Htike Htike Aung, the executive director of Myanmar ICT for Development Organization (MIDO), agreed that the amendments had little to do with the law’s intended purpose.

“The additional clauses under section 38 are exactly the same as provisions described in the cybersecurity bill. The law itself was supposed to make eCommerce and online transactions secure, but the amendments are just there to put whatever they want into law,” she said.

“A military regime that came to power by committing a coup has no authority to enact a law, so any laws they make will be unacceptable, since their legitimacy remains questionable. Therefore, we didn’t accept the cybersecurity bill,” she added.

A warning to the press

Even before the amendments were introduced, the newly installed regime put the media on notice that its already very limited freedoms were not to be taken for granted.

The first sign of trouble came on February 2, the day after the coup, when a number of freelance journalists in Pathein, the capital of Ayeyarwady region, were summoned by police and warned about their activities.

Nearly two weeks later, when soldiers fired on protesters in Myitkyina on February 15, they also rounded up five journalists who witnessed the incident. They were released the next day, but the message was clear: members of the press are also in the army’s sights.

Although journalists in Myanmar already faced restrictions that could easily land them in prison, the latest changes are making the country’s media terrain even more treacherous to navigate.

“I can’t accept a law that’s like a rubber loop that can be opened and closed at will to impose control,” said Htet Naing Zaw, a Naypyitaw-based senior reporter for The Irrawaddy, a local news outlet.

“Not only as a journalist, but also as a citizen, I cannot accept such a law that could restrict the right to information of the people,” he added.

Others in the profession also expressed concern with the wider repercussions of the amendments, but noted that they were especially troubling for those in the business of keeping the public informed.

The amendments seem particularly concerning for the media, as they would introduce heavy penalties for anyone who distributes news that causes panic or defames the government,” said Thomas Kean, the editor-in-chief of Frontier Myanmar magazine.

Noting that Myanmar already has several laws that include defamation and others, like the Telecommunications Law, that restrict freedom of expression, Kean suggested that the country should be trying to introduce further reforms, not more restrictions.

“Instead of adding more problematic laws, it should focus on reforming the framework for freedom of expression both online and offline,” he said.

For Myanmar’s journalists, who are well acquainted with the mindset of the country’s military rulers, none of this comes as a surprise.
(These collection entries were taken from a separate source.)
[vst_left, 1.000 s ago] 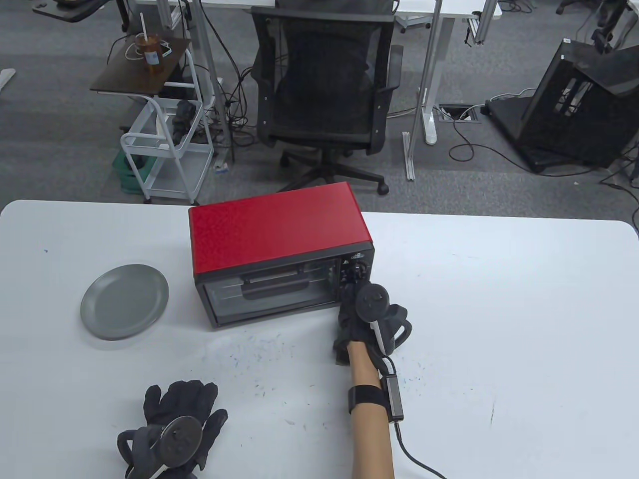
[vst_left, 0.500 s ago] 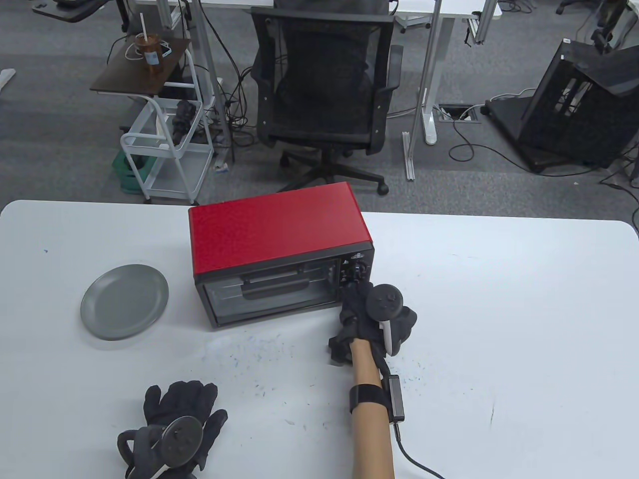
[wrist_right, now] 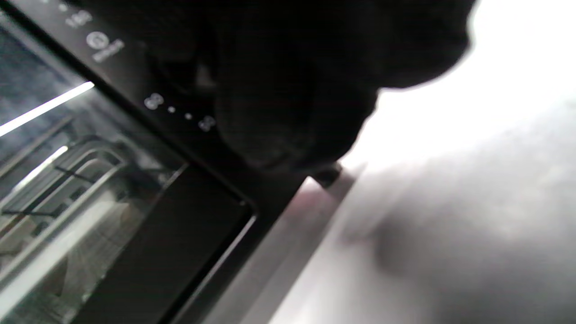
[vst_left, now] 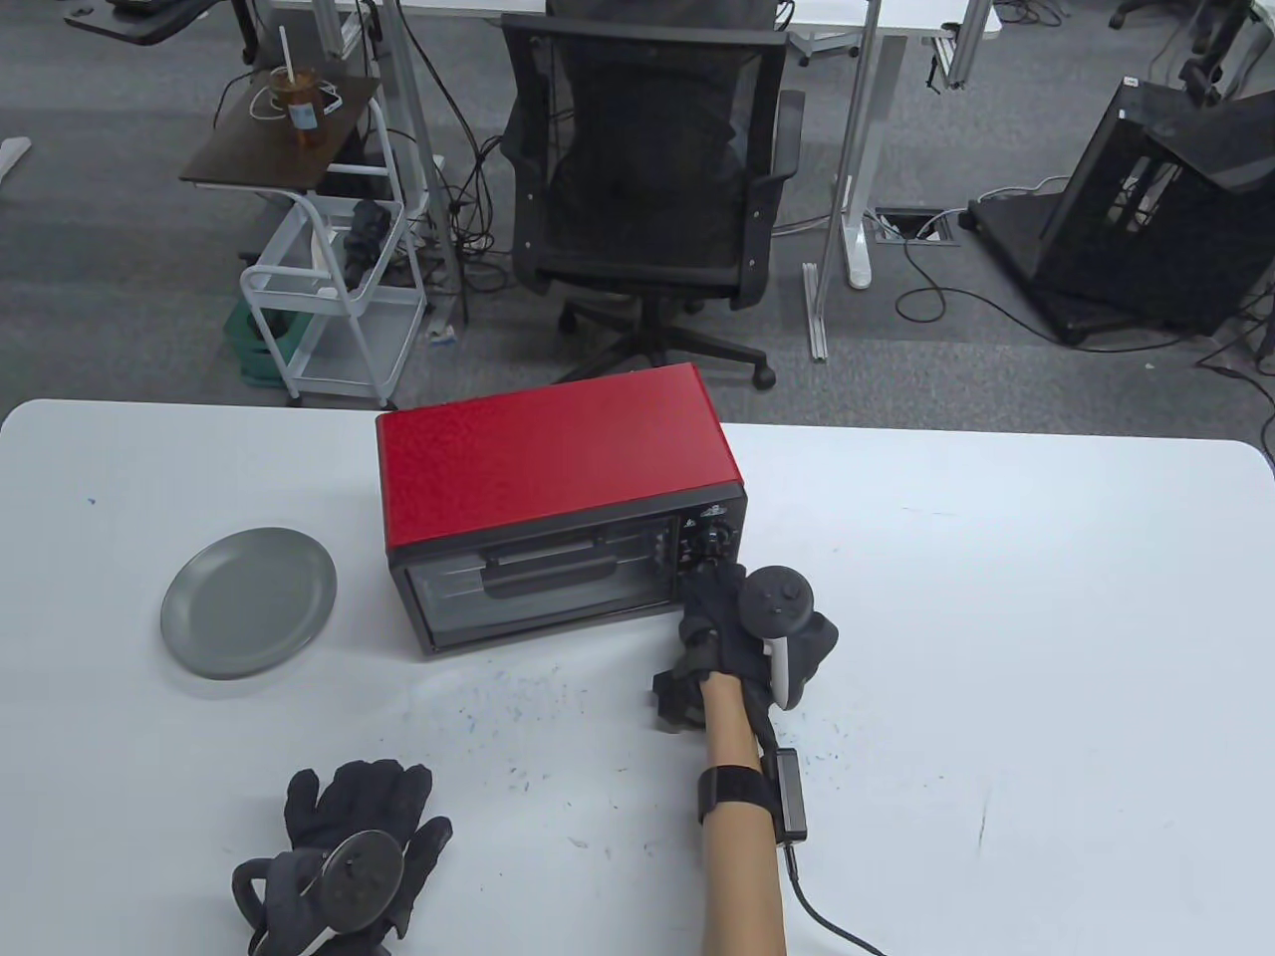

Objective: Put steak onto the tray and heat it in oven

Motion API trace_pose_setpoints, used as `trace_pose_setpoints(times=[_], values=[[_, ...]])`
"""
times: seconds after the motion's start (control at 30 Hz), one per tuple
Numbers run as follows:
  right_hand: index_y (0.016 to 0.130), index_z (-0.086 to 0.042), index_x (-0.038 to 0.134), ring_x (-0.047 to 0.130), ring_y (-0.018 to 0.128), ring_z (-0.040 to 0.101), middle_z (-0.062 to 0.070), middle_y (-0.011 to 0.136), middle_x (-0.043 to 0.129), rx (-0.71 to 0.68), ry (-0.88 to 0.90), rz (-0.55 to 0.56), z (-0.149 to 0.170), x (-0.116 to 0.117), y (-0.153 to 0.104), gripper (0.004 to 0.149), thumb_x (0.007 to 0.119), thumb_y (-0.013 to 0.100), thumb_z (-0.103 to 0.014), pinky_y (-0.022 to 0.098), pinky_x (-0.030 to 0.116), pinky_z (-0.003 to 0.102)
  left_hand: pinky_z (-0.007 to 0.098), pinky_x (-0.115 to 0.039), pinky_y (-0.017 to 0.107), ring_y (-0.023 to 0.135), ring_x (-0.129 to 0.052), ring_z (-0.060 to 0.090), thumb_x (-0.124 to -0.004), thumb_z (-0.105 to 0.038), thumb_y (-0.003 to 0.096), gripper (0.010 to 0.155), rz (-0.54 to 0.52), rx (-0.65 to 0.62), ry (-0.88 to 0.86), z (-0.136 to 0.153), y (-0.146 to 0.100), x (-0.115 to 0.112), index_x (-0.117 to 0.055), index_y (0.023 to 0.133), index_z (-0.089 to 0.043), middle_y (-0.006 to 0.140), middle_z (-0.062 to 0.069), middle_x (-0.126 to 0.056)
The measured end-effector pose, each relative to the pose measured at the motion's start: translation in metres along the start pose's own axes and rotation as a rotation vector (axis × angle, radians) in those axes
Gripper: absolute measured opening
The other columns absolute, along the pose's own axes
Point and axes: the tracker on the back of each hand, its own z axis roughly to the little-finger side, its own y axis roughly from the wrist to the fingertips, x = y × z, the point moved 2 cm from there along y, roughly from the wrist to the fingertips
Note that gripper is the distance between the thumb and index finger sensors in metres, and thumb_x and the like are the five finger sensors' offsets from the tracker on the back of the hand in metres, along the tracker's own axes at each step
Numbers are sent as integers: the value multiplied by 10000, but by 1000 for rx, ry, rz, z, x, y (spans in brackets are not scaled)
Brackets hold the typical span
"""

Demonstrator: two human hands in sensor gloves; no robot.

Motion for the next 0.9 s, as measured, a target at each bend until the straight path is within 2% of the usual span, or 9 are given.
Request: trace_pose_setpoints(times=[0.33, 0.8, 0.83, 0.9], values=[[655, -341, 742, 999, 325, 81, -50, 612, 886, 70, 135, -61, 9, 2, 3, 132, 610, 658, -351, 138, 878, 177, 663, -340, 726, 973, -661, 291, -635, -640, 372, 644, 6, -4, 10, -1, 0, -1, -736, 912, -304, 996, 1, -747], [670, -356, 728, 993, 336, 127, -47, 631, 875, 115, 214, -85, 13, 5, 2, 107, 623, 650, -349, 149, 877, 182, 663, -340, 727, 974, -662, 288, -634, -641, 372, 644, 12, -6, 21, -2, 0, -2, -735, 912, -305, 996, 1, -746], [670, -357, 728, 992, 338, 127, -46, 632, 874, 118, 219, -85, 13, 5, 1, 137, 594, 656, -385, 150, 877, 183, 663, -339, 727, 974, -661, 291, -634, -640, 373, 644, 13, -7, 22, -2, 0, -2, -735, 912, -304, 997, 2, -745], [673, -353, 728, 991, 341, 131, -45, 636, 871, 125, 231, -87, 13, 5, 1, 136, 596, 657, -383, 152, 877, 184, 663, -340, 727, 973, -662, 291, -634, -641, 372, 645, 13, -8, 25, -2, 0, -2, -735, 913, -305, 996, 3, -746]])
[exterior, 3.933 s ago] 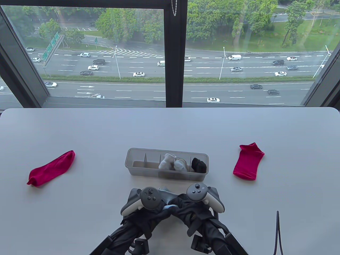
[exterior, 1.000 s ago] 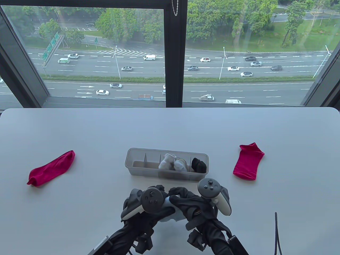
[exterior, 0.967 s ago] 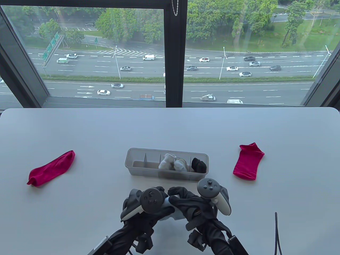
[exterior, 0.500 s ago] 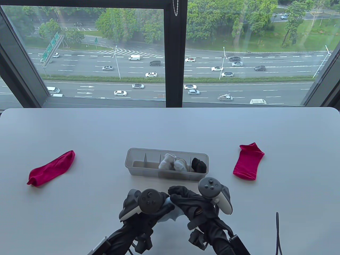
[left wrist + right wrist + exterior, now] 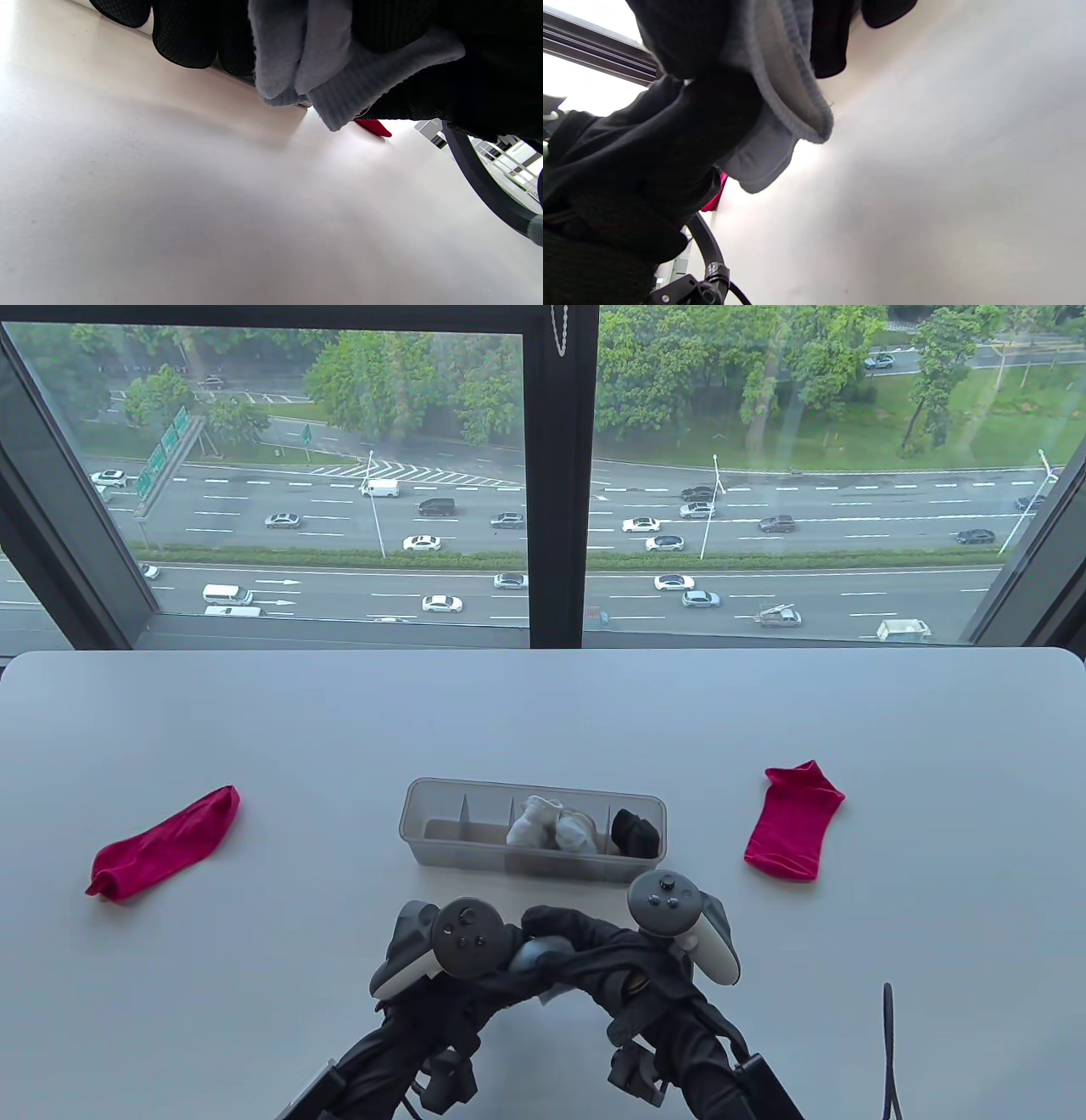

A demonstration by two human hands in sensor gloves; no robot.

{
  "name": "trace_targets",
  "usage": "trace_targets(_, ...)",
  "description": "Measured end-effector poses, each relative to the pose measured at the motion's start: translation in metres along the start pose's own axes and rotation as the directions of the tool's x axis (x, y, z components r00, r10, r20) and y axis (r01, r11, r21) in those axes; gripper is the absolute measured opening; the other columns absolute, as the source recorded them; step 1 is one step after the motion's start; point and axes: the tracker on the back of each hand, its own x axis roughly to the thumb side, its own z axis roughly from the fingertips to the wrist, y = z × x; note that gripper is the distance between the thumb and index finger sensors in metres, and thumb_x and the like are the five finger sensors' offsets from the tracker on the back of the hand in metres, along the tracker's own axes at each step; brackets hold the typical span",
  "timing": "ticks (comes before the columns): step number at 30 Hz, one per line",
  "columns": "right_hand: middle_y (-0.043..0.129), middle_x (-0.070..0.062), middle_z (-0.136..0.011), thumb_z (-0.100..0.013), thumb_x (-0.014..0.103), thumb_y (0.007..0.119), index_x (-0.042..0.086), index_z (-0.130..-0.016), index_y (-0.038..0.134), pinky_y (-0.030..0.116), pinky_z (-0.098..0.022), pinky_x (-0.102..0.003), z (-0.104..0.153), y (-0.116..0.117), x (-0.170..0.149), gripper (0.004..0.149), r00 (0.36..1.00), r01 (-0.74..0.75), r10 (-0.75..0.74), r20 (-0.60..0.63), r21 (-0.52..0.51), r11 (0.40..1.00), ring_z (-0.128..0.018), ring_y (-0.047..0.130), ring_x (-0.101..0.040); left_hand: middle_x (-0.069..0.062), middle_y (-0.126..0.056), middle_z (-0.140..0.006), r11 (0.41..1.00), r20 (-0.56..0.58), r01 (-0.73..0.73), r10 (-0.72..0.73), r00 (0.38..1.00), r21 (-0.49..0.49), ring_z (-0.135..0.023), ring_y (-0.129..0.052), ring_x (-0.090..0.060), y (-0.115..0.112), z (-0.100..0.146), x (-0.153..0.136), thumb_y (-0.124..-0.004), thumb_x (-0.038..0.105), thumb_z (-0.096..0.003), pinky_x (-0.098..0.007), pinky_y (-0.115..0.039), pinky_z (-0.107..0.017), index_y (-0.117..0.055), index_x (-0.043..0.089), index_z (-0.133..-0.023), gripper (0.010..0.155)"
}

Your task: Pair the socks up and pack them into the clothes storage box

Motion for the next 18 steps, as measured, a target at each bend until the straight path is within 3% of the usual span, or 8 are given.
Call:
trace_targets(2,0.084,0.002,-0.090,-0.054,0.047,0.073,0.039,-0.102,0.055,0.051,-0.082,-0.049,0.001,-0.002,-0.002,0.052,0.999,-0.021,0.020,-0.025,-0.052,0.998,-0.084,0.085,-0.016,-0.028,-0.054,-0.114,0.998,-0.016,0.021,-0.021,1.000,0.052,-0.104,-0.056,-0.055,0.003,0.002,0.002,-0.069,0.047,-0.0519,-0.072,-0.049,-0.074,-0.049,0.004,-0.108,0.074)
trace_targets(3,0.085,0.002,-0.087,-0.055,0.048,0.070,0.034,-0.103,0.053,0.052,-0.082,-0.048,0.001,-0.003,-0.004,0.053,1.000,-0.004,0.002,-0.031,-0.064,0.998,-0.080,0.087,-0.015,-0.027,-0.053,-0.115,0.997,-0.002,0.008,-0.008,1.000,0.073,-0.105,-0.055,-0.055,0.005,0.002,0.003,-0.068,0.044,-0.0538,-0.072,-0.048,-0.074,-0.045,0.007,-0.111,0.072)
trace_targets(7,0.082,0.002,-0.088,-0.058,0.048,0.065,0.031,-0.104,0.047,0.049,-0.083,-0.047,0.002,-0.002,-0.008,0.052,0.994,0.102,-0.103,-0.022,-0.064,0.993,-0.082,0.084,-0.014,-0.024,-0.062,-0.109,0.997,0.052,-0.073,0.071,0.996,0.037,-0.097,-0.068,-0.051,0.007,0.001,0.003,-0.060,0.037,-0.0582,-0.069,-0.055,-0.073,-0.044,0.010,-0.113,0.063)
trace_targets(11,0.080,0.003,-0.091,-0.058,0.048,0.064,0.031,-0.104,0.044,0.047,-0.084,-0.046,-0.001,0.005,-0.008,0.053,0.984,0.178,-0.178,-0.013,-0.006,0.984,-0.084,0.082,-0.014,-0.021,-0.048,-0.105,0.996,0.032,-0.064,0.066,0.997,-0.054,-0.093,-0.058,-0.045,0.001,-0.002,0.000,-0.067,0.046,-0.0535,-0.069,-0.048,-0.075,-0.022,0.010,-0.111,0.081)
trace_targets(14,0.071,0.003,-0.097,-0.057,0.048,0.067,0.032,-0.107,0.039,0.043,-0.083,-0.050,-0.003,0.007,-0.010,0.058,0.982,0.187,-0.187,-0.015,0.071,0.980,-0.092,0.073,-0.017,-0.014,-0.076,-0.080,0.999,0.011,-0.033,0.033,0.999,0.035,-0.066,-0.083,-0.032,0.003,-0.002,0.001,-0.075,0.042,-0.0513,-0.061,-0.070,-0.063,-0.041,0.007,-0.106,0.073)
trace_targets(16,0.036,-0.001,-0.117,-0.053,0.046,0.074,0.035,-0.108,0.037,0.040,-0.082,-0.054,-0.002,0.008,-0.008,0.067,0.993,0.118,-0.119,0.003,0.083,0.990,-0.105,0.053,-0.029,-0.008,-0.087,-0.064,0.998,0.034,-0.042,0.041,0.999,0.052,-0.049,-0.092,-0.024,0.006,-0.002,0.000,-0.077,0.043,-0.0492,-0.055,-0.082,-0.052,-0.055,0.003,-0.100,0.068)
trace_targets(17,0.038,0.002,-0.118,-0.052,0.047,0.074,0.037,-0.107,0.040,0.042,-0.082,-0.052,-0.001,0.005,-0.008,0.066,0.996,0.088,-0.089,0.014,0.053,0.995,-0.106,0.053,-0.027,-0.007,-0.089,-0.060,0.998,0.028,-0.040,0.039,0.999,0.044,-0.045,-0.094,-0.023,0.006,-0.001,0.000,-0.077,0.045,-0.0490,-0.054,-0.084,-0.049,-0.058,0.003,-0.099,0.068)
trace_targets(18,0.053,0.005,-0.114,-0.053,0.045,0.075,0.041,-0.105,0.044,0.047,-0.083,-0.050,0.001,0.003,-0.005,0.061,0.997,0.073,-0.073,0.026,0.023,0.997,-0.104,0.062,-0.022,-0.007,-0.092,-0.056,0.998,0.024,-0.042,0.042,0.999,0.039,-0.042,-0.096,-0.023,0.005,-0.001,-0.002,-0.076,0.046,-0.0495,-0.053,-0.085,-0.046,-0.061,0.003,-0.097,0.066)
For some, like Ye Naing Moe, the founder of the Yangon Journalism School (YJS), the coup automatically marked the end of all basic freedoms, including freedom of expression.

But that doesn’t mean that journalism is dead in Myanmar; on the contrary, those who practice this profession will now be more determined than ever to make their mark as they resist a return to darker days by covering the coup as accurately as they can.

“Any law or order enacted or amended by the military won’t be able to change the mentality of the journalists. Because we, the journalists, know what is true,” said Ye Naing Moe.